TASK: Retype every entry below without any change.

RECORD EXCERPTS:
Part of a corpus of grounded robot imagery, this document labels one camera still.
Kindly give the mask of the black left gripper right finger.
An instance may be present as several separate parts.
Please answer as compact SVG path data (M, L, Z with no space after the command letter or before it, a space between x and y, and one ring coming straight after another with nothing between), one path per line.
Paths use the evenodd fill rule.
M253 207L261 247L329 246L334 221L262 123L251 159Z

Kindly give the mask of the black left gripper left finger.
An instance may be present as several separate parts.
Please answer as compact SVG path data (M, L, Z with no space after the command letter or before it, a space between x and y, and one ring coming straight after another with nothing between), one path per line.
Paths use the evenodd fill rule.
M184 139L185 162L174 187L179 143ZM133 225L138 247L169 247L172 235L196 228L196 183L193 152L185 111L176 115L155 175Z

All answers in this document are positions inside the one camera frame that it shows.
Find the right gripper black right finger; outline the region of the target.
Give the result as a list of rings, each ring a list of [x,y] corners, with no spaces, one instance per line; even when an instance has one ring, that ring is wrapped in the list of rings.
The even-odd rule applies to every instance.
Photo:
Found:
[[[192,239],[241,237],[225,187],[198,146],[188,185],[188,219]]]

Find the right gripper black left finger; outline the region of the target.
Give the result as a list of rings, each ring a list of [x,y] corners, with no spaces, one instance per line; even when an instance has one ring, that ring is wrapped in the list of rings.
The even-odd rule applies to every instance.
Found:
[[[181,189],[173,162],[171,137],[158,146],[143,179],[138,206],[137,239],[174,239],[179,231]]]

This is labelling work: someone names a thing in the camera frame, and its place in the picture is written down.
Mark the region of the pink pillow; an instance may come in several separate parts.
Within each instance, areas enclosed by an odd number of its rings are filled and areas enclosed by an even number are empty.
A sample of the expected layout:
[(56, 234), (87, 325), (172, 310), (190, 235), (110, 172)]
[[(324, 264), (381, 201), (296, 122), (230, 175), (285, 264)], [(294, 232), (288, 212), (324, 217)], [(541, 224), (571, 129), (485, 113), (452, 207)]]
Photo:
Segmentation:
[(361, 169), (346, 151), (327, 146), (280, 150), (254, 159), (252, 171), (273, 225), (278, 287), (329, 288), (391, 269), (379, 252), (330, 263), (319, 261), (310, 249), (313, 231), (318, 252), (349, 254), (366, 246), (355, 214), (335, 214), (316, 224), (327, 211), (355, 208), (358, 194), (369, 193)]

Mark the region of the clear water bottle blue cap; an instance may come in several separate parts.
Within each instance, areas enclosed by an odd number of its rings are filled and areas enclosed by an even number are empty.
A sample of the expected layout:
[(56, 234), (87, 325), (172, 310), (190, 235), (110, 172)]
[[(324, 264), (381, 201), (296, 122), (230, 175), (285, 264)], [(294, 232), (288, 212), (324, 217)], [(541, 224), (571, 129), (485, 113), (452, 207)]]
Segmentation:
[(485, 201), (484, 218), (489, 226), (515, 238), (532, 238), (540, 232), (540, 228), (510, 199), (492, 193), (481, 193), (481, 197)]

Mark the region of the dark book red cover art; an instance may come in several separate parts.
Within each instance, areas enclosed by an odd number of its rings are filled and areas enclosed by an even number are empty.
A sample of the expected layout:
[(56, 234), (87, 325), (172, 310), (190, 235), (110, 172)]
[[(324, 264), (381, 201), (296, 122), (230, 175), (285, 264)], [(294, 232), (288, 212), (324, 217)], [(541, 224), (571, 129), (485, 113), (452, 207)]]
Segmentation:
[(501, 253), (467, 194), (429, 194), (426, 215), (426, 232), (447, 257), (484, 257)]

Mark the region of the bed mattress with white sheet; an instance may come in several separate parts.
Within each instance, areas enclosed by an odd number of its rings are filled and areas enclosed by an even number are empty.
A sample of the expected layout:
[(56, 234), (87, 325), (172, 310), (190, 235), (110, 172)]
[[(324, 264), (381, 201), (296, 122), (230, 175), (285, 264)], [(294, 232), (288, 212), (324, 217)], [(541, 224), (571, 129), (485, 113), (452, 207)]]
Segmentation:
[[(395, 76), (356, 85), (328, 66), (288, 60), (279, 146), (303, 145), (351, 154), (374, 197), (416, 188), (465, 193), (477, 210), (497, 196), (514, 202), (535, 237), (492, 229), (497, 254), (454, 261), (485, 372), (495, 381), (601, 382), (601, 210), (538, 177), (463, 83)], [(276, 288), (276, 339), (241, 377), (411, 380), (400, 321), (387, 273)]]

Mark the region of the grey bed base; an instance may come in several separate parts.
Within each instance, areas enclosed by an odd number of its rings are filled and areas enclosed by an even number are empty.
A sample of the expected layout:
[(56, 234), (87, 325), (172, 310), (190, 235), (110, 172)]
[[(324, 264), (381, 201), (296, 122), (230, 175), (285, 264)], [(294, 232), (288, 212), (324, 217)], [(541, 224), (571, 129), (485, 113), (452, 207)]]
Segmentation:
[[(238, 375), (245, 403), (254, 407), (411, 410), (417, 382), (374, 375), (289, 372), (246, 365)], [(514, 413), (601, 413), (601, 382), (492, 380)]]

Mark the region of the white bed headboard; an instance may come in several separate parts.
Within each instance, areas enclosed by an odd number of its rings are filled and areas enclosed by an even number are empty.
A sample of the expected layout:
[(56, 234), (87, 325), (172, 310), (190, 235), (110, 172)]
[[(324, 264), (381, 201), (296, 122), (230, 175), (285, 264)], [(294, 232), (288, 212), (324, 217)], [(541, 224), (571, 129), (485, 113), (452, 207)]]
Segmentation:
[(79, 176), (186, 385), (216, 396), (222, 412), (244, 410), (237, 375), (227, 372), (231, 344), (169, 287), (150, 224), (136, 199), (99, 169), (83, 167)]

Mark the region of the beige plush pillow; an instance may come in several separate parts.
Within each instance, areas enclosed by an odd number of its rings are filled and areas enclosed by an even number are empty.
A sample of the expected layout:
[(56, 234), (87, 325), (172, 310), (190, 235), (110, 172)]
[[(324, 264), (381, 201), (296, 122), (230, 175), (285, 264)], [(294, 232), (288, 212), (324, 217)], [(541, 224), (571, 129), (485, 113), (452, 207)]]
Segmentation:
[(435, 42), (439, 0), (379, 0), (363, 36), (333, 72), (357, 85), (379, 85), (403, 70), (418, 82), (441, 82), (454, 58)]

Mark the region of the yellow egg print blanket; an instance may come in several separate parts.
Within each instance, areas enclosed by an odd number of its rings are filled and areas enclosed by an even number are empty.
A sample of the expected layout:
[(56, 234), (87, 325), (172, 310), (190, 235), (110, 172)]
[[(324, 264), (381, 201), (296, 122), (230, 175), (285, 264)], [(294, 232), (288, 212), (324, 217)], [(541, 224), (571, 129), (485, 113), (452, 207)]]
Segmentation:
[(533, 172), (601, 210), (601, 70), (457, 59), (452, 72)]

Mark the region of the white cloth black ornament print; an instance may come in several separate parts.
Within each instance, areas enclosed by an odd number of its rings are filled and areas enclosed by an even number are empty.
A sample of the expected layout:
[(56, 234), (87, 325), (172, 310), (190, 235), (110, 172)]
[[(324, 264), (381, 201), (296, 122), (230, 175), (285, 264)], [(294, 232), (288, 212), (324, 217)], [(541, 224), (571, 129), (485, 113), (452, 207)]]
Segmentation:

FINISHED TASK:
Part of a corpus of grounded robot imagery, this document labels one camera still.
Kindly give the mask of the black left gripper right finger.
An instance may be present as several separate parts.
Please answer as compact SVG path data (M, L, Z with no space after the command letter or before it, a space between x and y, and one ring coming straight after another with nothing between), one path per line.
Paths use the evenodd fill rule.
M253 207L261 247L329 246L334 221L262 123L251 159Z

Kindly give the mask of the black left gripper left finger.
An instance may be present as several separate parts.
Please answer as compact SVG path data (M, L, Z with no space after the command letter or before it, a space between x and y, and one ring coming straight after another with nothing between), one path per line.
Paths use the evenodd fill rule.
M184 139L185 162L174 187L179 143ZM133 225L138 247L169 247L172 235L196 228L196 183L193 152L185 111L176 115L155 175Z

All answers in this document are positions inside the one camera frame that it shows.
Find the right gripper black right finger; outline the region of the target.
Give the result as a list of rings, each ring a list of [x,y] corners, with no spaces, one instance per line; even when an instance has one ring, that ring is wrapped in the list of rings.
The even-odd rule applies to every instance.
Photo:
Found:
[[[192,239],[241,237],[225,187],[198,146],[188,185],[188,219]]]

Find the right gripper black left finger; outline the region of the target.
Give the result as a list of rings, each ring a list of [x,y] corners, with no spaces, one instance per line; even when an instance has one ring, that ring is wrapped in the list of rings.
The even-odd rule applies to every instance.
Found:
[[[181,189],[173,162],[171,137],[158,146],[143,179],[138,206],[137,239],[174,239],[179,231]]]

This is labelling work: someone names a thing in the camera frame, and its place in the picture is written down.
Mark the region of the pink pillow; an instance may come in several separate parts.
Within each instance, areas enclosed by an odd number of its rings are filled and areas enclosed by an even number are empty.
A sample of the expected layout:
[(56, 234), (87, 325), (172, 310), (190, 235), (110, 172)]
[[(324, 264), (381, 201), (296, 122), (230, 175), (285, 264)], [(294, 232), (288, 212), (324, 217)], [(541, 224), (571, 129), (485, 113), (452, 207)]]
Photo:
Segmentation:
[(361, 169), (346, 151), (327, 146), (280, 150), (254, 159), (252, 171), (273, 225), (278, 287), (329, 288), (391, 269), (379, 252), (330, 263), (319, 261), (310, 249), (313, 231), (318, 252), (349, 254), (366, 246), (355, 214), (335, 214), (316, 224), (327, 211), (355, 208), (358, 194), (369, 193)]

Mark the region of the clear water bottle blue cap; an instance may come in several separate parts.
Within each instance, areas enclosed by an odd number of its rings are filled and areas enclosed by an even number are empty.
A sample of the expected layout:
[(56, 234), (87, 325), (172, 310), (190, 235), (110, 172)]
[[(324, 264), (381, 201), (296, 122), (230, 175), (285, 264)], [(294, 232), (288, 212), (324, 217)], [(541, 224), (571, 129), (485, 113), (452, 207)]]
Segmentation:
[(485, 201), (484, 218), (489, 226), (515, 238), (532, 238), (540, 232), (540, 228), (510, 199), (492, 193), (481, 193), (481, 197)]

Mark the region of the dark book red cover art; an instance may come in several separate parts.
Within each instance, areas enclosed by an odd number of its rings are filled and areas enclosed by an even number are empty.
A sample of the expected layout:
[(56, 234), (87, 325), (172, 310), (190, 235), (110, 172)]
[[(324, 264), (381, 201), (296, 122), (230, 175), (285, 264)], [(294, 232), (288, 212), (324, 217)], [(541, 224), (571, 129), (485, 113), (452, 207)]]
Segmentation:
[(501, 253), (467, 194), (429, 194), (426, 215), (426, 232), (447, 257), (484, 257)]

Mark the region of the bed mattress with white sheet; an instance may come in several separate parts.
Within each instance, areas enclosed by an odd number of its rings are filled and areas enclosed by an even number are empty.
A sample of the expected layout:
[(56, 234), (87, 325), (172, 310), (190, 235), (110, 172)]
[[(324, 264), (381, 201), (296, 122), (230, 175), (285, 264)], [(294, 232), (288, 212), (324, 217)], [(541, 224), (571, 129), (485, 113), (452, 207)]]
Segmentation:
[[(395, 76), (356, 85), (328, 66), (288, 60), (279, 146), (303, 145), (351, 154), (374, 197), (416, 188), (465, 193), (477, 210), (497, 196), (514, 202), (535, 237), (492, 229), (497, 254), (454, 261), (485, 372), (495, 381), (601, 382), (601, 210), (538, 177), (463, 83)], [(276, 288), (276, 339), (241, 377), (411, 380), (400, 321), (387, 273)]]

Mark the region of the grey bed base; an instance may come in several separate parts.
Within each instance, areas enclosed by an odd number of its rings are filled and areas enclosed by an even number are empty.
A sample of the expected layout:
[(56, 234), (87, 325), (172, 310), (190, 235), (110, 172)]
[[(324, 264), (381, 201), (296, 122), (230, 175), (285, 264)], [(294, 232), (288, 212), (324, 217)], [(541, 224), (571, 129), (485, 113), (452, 207)]]
Segmentation:
[[(238, 375), (245, 403), (254, 407), (411, 410), (417, 382), (374, 375), (289, 372), (246, 365)], [(514, 413), (601, 413), (601, 382), (492, 380)]]

Mark the region of the white bed headboard; an instance may come in several separate parts.
Within each instance, areas enclosed by an odd number of its rings are filled and areas enclosed by an even number are empty.
A sample of the expected layout:
[(56, 234), (87, 325), (172, 310), (190, 235), (110, 172)]
[[(324, 264), (381, 201), (296, 122), (230, 175), (285, 264)], [(294, 232), (288, 212), (324, 217)], [(541, 224), (571, 129), (485, 113), (452, 207)]]
Segmentation:
[(79, 176), (186, 385), (216, 396), (222, 412), (244, 410), (237, 375), (227, 372), (231, 344), (169, 287), (150, 224), (136, 199), (99, 169), (83, 167)]

Mark the region of the beige plush pillow; an instance may come in several separate parts.
Within each instance, areas enclosed by an odd number of its rings are filled and areas enclosed by an even number are empty.
A sample of the expected layout:
[(56, 234), (87, 325), (172, 310), (190, 235), (110, 172)]
[[(324, 264), (381, 201), (296, 122), (230, 175), (285, 264)], [(294, 232), (288, 212), (324, 217)], [(541, 224), (571, 129), (485, 113), (452, 207)]]
Segmentation:
[(435, 42), (439, 0), (379, 0), (363, 36), (333, 72), (357, 85), (379, 85), (403, 70), (418, 82), (441, 82), (454, 58)]

Mark the region of the yellow egg print blanket; an instance may come in several separate parts.
Within each instance, areas enclosed by an odd number of its rings are filled and areas enclosed by an even number are empty.
A sample of the expected layout:
[(56, 234), (87, 325), (172, 310), (190, 235), (110, 172)]
[[(324, 264), (381, 201), (296, 122), (230, 175), (285, 264)], [(294, 232), (288, 212), (324, 217)], [(541, 224), (571, 129), (485, 113), (452, 207)]]
Segmentation:
[(533, 172), (601, 210), (601, 70), (457, 59), (452, 72)]

Mark the region of the white cloth black ornament print; an instance may come in several separate parts.
Within each instance, areas enclosed by an odd number of its rings are filled and areas enclosed by an even number are empty.
A sample of the expected layout:
[(56, 234), (87, 325), (172, 310), (190, 235), (110, 172)]
[[(324, 264), (381, 201), (296, 122), (230, 175), (285, 264)], [(294, 232), (288, 212), (324, 217)], [(541, 224), (571, 129), (485, 113), (452, 207)]]
Segmentation:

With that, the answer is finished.